**YOUR ASSIGNMENT:** Copy the entries exactly. Leave out any pictures.

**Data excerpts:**
------------
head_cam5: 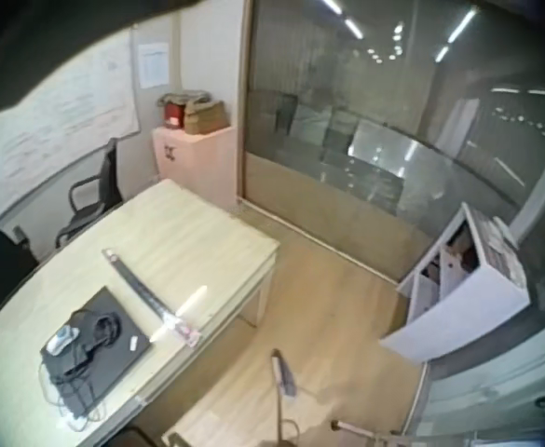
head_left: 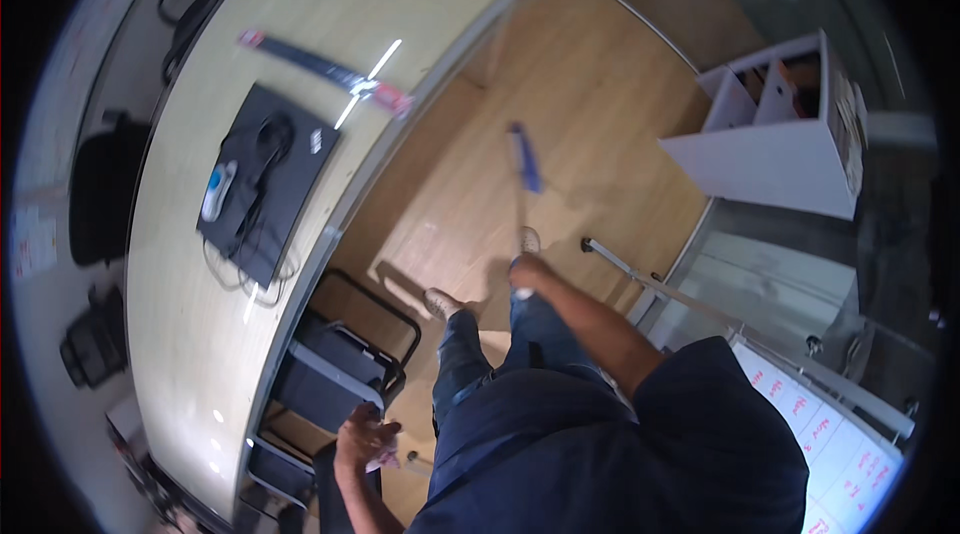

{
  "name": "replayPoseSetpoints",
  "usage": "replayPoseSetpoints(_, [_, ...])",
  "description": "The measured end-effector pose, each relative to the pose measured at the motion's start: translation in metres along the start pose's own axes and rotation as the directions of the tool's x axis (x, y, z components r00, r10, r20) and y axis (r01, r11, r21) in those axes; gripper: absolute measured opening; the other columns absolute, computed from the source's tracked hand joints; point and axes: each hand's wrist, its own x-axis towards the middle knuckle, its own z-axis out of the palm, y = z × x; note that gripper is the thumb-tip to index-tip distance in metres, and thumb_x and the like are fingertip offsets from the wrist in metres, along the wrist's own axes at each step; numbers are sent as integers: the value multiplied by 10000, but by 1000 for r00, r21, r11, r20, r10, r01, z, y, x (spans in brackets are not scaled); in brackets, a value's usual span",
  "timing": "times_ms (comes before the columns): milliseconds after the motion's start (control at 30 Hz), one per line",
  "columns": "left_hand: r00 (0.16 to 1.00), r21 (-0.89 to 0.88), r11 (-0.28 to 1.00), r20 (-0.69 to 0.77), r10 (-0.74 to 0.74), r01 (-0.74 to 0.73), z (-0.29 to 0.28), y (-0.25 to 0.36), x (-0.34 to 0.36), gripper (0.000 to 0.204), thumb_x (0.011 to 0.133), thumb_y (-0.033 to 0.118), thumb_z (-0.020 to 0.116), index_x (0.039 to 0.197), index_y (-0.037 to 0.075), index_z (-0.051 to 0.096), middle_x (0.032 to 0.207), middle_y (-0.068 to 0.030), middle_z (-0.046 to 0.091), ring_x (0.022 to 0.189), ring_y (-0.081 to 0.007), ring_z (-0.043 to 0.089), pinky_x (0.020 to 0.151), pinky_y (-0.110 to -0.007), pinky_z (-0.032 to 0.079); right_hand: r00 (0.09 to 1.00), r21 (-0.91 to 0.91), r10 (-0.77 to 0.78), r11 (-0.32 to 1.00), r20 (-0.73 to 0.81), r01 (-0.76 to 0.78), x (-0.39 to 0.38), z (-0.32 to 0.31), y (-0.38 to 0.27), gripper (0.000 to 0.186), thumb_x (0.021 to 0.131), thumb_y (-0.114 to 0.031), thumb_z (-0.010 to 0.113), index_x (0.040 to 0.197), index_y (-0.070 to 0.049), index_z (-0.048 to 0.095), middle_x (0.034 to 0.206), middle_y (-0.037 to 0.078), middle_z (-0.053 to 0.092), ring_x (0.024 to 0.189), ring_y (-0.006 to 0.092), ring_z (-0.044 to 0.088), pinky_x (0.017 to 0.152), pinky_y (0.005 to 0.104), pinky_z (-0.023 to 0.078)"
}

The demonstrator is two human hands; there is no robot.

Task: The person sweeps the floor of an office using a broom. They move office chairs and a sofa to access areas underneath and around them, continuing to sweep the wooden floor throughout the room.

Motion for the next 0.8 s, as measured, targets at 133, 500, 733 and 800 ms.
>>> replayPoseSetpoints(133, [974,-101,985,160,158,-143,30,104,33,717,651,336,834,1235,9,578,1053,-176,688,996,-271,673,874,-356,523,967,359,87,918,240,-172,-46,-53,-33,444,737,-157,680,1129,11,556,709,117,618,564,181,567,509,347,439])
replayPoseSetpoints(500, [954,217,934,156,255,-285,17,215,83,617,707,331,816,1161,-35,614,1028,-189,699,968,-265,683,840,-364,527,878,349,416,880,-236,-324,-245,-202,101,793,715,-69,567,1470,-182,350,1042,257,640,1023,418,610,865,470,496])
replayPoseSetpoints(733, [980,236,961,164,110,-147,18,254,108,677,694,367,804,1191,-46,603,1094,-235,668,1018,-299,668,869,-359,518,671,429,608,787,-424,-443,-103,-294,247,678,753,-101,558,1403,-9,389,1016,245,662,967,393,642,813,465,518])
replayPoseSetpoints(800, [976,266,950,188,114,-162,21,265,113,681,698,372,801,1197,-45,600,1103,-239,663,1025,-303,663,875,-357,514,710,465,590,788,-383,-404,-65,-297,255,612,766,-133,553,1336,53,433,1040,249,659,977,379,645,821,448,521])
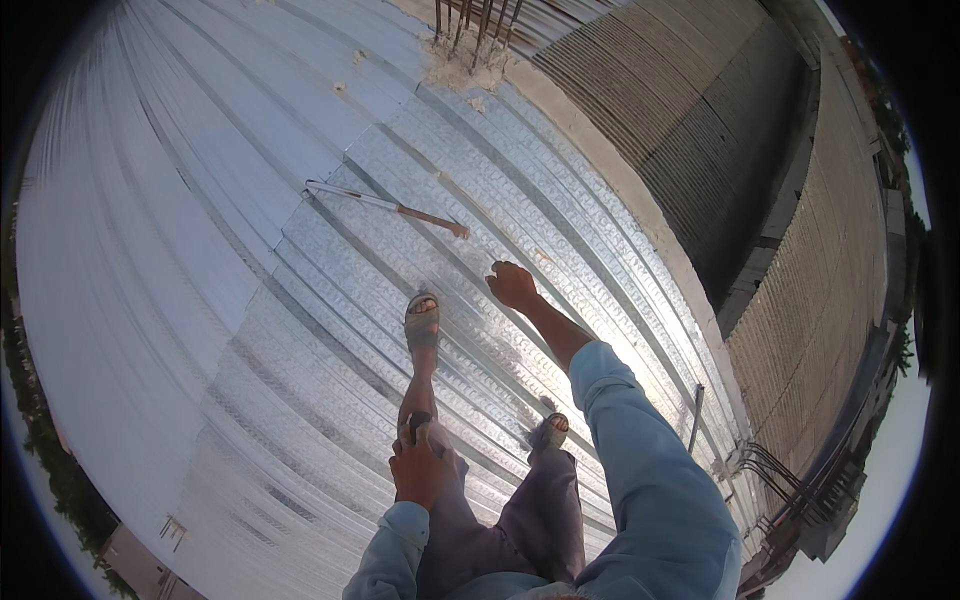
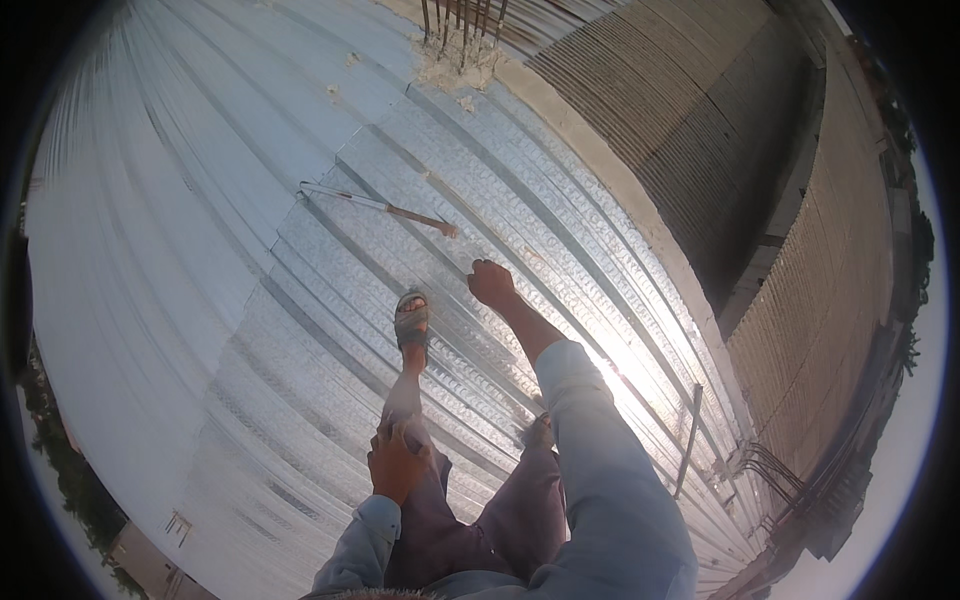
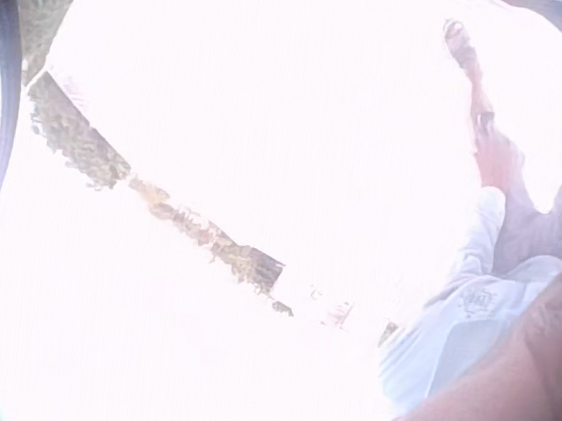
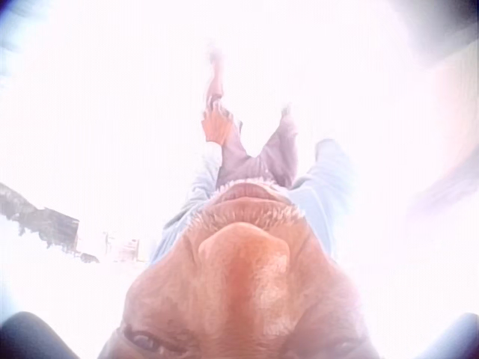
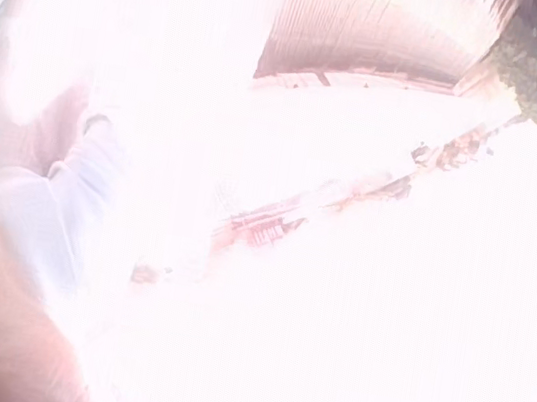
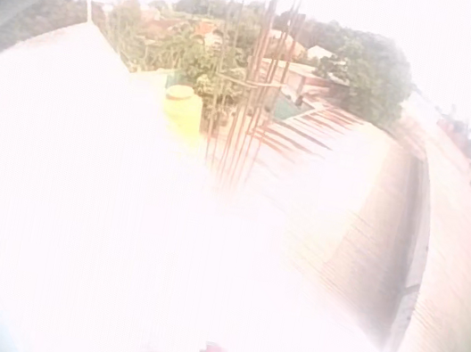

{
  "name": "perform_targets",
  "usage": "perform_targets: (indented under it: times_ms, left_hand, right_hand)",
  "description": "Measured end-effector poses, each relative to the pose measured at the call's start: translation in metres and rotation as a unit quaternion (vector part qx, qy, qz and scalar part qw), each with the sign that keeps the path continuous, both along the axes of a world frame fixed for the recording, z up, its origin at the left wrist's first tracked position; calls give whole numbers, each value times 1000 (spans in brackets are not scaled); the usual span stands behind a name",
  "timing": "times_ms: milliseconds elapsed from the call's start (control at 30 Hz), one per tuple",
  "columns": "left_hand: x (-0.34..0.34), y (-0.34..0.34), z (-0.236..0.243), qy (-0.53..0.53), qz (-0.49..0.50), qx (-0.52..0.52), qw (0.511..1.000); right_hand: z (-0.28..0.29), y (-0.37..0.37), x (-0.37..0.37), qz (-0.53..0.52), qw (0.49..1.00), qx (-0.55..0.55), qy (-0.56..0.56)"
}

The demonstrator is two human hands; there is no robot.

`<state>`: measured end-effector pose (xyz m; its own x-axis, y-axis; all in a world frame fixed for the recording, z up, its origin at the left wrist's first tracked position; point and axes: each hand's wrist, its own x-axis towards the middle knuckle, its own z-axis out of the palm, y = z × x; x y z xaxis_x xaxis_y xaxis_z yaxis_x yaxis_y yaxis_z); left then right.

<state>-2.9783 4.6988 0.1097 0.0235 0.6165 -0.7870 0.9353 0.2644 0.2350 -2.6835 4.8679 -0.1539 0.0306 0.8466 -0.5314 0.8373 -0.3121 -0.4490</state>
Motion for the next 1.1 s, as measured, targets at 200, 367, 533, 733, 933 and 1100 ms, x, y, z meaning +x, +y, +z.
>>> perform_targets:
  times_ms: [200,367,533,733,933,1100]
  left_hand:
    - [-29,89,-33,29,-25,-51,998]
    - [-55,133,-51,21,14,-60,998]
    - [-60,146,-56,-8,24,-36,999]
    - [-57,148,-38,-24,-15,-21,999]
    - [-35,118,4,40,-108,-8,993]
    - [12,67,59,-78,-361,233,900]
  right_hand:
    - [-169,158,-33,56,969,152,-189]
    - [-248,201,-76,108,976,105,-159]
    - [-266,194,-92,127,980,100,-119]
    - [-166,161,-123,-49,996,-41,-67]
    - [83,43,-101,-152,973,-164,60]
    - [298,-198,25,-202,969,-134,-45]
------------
**WRITTEN REPLY:**
head_cam5: 
head_left: 

{
  "name": "replayPoseSetpoints",
  "usage": "replayPoseSetpoints(_, [_, ...])",
  "description": "The measured end-effector pose, each relative to the pose measured at the motion's start: translation in metres along the start pose's own axes and rotation as the directions of the tool's x axis (x, y, z components r00, r10, r20) and y axis (r01, r11, r21) in those axes; gripper: absolute measured opening; the other columns absolute, computed from the source's tracked hand joints; point and axes: each hand's wrist, its own x-axis towards the middle knuckle, its own z-axis out of the palm, y = z × x; note that gripper is the thumb-tip to index-tip distance in metres, and thumb_x and the like are fingertip offsets from the wrist in metres, along the wrist's own axes at each step; numbers are sent as integers: the value multiplied by 10000, but by 1000 for r00, r21, r11, r20, r10, r01, z, y, x (spans in brackets are not scaled); in brackets, a value's usual span",
  "timing": "times_ms (comes before the columns): milliseconds after the motion's start (control at 30 Hz), one per line",
  "columns": "left_hand: r00 (0.16 to 1.00), r21 (-0.89 to 0.88), r11 (-0.28 to 1.00), r20 (-0.69 to 0.77), r10 (-0.74 to 0.74), r01 (-0.74 to 0.73), z (-0.29 to 0.28), y (-0.25 to 0.36), x (-0.34 to 0.36), gripper (0.000 to 0.204), thumb_x (0.011 to 0.133), thumb_y (-0.033 to 0.118), thumb_z (-0.020 to 0.116), index_x (0.039 to 0.197), index_y (-0.037 to 0.075), index_z (-0.051 to 0.096), middle_x (0.032 to 0.207), middle_y (-0.068 to 0.030), middle_z (-0.046 to 0.091), ring_x (0.022 to 0.189), ring_y (-0.081 to 0.007), ring_z (-0.043 to 0.089), pinky_x (0.020 to 0.151), pinky_y (-0.110 to -0.007), pinky_z (-0.032 to 0.079); right_hand: r00 (0.09 to 1.00), r21 (-0.91 to 0.91), r10 (-0.77 to 0.78), r11 (-0.32 to 1.00), r20 (-0.73 to 0.81), r01 (-0.76 to 0.78), x (-0.39 to 0.38), z (-0.32 to 0.31), y (-0.38 to 0.27), gripper (0.000 to 0.186), thumb_x (0.021 to 0.131), thumb_y (-0.114 to 0.031), thumb_z (-0.010 to 0.113), index_x (0.040 to 0.197), index_y (-0.070 to 0.049), index_z (-0.048 to 0.095), middle_x (0.034 to 0.206), middle_y (-0.037 to 0.078), middle_z (-0.053 to 0.092), ring_x (0.024 to 0.189), ring_y (-0.006 to 0.092), ring_z (-0.044 to 0.088), pinky_x (0.017 to 0.152), pinky_y (0.005 to 0.104), pinky_z (-0.023 to 0.078)"
}

The demonstrator is two human hands; there is no robot.

Task: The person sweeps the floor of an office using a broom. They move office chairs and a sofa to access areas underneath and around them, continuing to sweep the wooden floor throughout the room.

Motion for the next 0.8 s, as measured, targets at 133, 500, 733 and 800 ms.
>>> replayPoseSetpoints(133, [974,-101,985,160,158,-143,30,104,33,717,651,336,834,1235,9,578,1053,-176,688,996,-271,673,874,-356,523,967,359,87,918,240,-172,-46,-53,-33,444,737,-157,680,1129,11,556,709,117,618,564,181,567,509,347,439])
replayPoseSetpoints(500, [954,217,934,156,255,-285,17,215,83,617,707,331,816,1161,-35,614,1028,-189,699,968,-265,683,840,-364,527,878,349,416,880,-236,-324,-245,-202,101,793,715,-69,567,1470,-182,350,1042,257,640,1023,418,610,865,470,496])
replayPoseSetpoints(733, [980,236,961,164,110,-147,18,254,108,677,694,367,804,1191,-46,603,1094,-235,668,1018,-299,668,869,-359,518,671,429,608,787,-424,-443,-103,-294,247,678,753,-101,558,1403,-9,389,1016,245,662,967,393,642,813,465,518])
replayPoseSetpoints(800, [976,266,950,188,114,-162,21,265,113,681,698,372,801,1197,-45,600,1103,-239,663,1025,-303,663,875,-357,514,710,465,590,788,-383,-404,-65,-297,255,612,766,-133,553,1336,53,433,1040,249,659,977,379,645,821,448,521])

{
  "name": "perform_targets",
  "usage": "perform_targets: (indented under it: times_ms, left_hand, right_hand)",
  "description": "Measured end-effector poses, each relative to the pose measured at the call's start: translation in metres and rotation as a unit quaternion (vector part qx, qy, qz and scalar part qw), each with the sign that keeps the path continuous, both along the axes of a world frame fixed for the recording, z up, its origin at the left wrist's first tracked position; calls give whole numbers, each value times 1000 (spans in brackets are not scaled); the usual span stands behind a name",
  "timing": "times_ms: milliseconds elapsed from the call's start (control at 30 Hz), one per tuple",
  "columns": "left_hand: x (-0.34..0.34), y (-0.34..0.34), z (-0.236..0.243), qy (-0.53..0.53), qz (-0.49..0.50), qx (-0.52..0.52), qw (0.511..1.000); right_hand: z (-0.28..0.29), y (-0.37..0.37), x (-0.37..0.37), qz (-0.53..0.52), qw (0.49..1.00), qx (-0.55..0.55), qy (-0.56..0.56)"
}

The demonstrator is two human hands; there is no robot.

`<state>`: measured end-effector pose (xyz m; its own x-axis, y-axis; all in a world frame fixed for the recording, z up, its origin at the left wrist's first tracked position; point and axes: each hand's wrist, its own x-axis towards the middle knuckle, its own z-axis out of the palm, y = z × x; x y z xaxis_x xaxis_y xaxis_z yaxis_x yaxis_y yaxis_z); left then right.

<state>-2.9783 4.6988 0.1097 0.0235 0.6165 -0.7870 0.9353 0.2644 0.2350 -2.6835 4.8679 -0.1539 0.0306 0.8466 -0.5314 0.8373 -0.3121 -0.4490</state>
Motion for the next 1.1 s, as measured, targets at 200, 367, 533, 733, 933 and 1100 ms, x, y, z meaning +x, +y, +z.
>>> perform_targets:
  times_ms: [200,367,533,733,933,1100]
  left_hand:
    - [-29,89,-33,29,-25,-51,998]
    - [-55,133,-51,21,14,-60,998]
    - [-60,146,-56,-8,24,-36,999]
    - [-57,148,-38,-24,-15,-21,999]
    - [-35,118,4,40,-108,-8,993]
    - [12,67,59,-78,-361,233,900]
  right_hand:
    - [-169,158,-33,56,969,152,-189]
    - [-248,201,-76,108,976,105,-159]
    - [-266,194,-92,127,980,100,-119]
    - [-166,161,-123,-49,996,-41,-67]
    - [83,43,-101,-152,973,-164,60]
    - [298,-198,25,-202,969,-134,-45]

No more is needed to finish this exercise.